*Problem*.
With the listing in front of you, retype it exactly.

*Information shown*.
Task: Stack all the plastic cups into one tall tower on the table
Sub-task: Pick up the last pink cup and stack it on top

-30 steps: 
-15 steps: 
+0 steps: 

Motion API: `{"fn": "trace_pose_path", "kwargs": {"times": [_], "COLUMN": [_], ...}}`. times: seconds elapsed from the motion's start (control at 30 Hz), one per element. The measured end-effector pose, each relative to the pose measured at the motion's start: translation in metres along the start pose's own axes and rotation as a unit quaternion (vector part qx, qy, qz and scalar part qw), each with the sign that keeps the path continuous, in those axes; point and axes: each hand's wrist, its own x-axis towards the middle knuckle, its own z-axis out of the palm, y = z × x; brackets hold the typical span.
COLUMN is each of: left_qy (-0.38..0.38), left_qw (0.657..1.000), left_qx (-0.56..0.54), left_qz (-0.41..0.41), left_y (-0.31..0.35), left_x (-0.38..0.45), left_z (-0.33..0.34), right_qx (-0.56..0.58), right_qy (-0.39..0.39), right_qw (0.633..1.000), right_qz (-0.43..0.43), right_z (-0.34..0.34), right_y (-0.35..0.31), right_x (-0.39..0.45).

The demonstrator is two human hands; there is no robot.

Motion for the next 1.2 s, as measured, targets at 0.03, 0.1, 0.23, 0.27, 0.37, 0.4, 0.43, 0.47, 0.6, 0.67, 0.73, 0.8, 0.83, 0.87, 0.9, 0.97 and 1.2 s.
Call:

*Answer for this exercise*.
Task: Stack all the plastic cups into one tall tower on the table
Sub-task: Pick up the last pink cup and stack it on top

-30 steps: 
-15 steps: 
+0 steps: 

Motion API: `{"fn": "trace_pose_path", "kwargs": {"times": [_], "COLUMN": [_], ...}}`. times: seconds elapsed from the motion's start (control at 30 Hz), one per element. The measured end-effector pose, each relative to the pose measured at the motion's start: translation in metres along the start pose's own axes and rotation as a unit quaternion (vector part qx, qy, qz and scalar part qw), each with the sign that keeps the path continuous, in those axes; point and axes: each hand's wrist, its own x-axis towards the middle knuckle, its own z-axis out of the palm, y = z × x; brackets hold the typical span.
COLUMN is each of: left_qy (-0.38..0.38), left_qw (0.657..1.000), left_qx (-0.56..0.54), left_qz (-0.41..0.41), left_y (-0.31..0.35), left_x (-0.38..0.45), left_z (-0.33..0.34), right_qx (-0.56..0.58), right_qy (-0.39..0.39), right_qw (0.633..1.000), right_qz (-0.43..0.43), right_z (-0.34..0.34), right_y (-0.35..0.31), right_x (-0.39..0.45).

The demonstrator is two human hands; there is no robot.

Motion for the next 1.2 s, as measured, targets at 0.03, 0.1, 0.23, 0.27, 0.37, 0.4, 0.43, 0.47, 0.6, 0.67, 0.73, 0.8, 0.83, 0.87, 0.9, 0.97 and 1.2 s.
Call:

This completes the answer to the exercise.